A panel of state, federal and tribal officials has approved a spread-the-risk approach where some water is released through spillways at the dams this spring.
The fish are not destroyed by turbines.
"I think we need to start spilling right away," said Bob Heinith of the Columbia River Intertribal Fish Commission in Portland. "I am thoroughly convinced it is time, and we need to spread the risk."
Spreading the risk also means collecting some fish at the dams and barging them downriver to the Columbia River estuary.
There is an ongoing debate about the best way to help fish pass dams during normal flows.
Early this spring, when snowpacks in the Snake, Clearwater and Salmon rivers were ailing from a lack of storms, most salmon managers assumed flows would be low and there would not be enough water to spill. All the smolts would have been barged.
But late storms boosted the Clearwater and Salmon basin snowpacks to about normal.

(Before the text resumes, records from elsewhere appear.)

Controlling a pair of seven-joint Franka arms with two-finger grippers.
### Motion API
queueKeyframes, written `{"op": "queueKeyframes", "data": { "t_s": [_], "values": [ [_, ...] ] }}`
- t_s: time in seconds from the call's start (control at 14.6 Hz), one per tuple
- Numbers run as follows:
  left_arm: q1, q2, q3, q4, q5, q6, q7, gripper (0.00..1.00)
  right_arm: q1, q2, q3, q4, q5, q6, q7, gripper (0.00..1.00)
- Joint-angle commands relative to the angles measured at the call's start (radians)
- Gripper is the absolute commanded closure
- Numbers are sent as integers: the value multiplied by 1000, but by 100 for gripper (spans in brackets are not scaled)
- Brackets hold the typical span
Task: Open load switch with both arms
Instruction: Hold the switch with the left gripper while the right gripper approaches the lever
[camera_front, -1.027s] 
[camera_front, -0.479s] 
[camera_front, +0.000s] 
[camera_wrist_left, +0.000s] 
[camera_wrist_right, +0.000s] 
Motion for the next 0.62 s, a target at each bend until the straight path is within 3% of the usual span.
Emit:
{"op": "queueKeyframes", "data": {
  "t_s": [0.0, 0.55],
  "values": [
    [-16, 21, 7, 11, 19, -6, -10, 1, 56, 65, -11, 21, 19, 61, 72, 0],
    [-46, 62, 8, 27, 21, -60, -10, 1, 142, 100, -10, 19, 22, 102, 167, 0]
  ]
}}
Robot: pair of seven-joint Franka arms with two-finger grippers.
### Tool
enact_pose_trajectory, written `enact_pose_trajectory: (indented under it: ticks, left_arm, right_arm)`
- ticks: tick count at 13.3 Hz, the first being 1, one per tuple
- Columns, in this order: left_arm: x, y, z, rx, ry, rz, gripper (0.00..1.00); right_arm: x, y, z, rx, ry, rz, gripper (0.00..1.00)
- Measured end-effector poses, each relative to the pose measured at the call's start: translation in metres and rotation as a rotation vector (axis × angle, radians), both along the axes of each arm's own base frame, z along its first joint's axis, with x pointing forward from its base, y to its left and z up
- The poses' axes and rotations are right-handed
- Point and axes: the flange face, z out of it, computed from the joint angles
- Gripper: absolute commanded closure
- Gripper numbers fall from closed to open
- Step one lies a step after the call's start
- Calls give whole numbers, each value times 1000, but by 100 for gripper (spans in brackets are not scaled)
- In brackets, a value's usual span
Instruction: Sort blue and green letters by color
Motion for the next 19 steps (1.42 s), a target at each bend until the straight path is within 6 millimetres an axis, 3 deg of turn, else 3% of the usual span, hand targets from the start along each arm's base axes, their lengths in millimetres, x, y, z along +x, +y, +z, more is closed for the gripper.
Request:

A federal salmon recovery plan recommends spilling when flows from April to July are predicted to average 85,000 cubic feet per second on the lower Snake River.
Several forecasts have predicted flows will be about that mark.
The salmon managers have asked the U.S. Army Corps of engineers, Bonneville Power Administration and the U.S. Bureau of Reclamation to spill water at the dams.
They cited a record number of 1.7 million juvenile wild spring and summer chinook leaving the Snake river basin this year as justification. The wild fish are listed as threatened under the Endangered Species Act.
Spilling the water means it does not pass through turbines and make electricity.
Bonneville and the Army Corps agreed to the spill, which will be monitored on a weekly basis. If river flow forecasts turn out to be overly optimistic, it could be ended.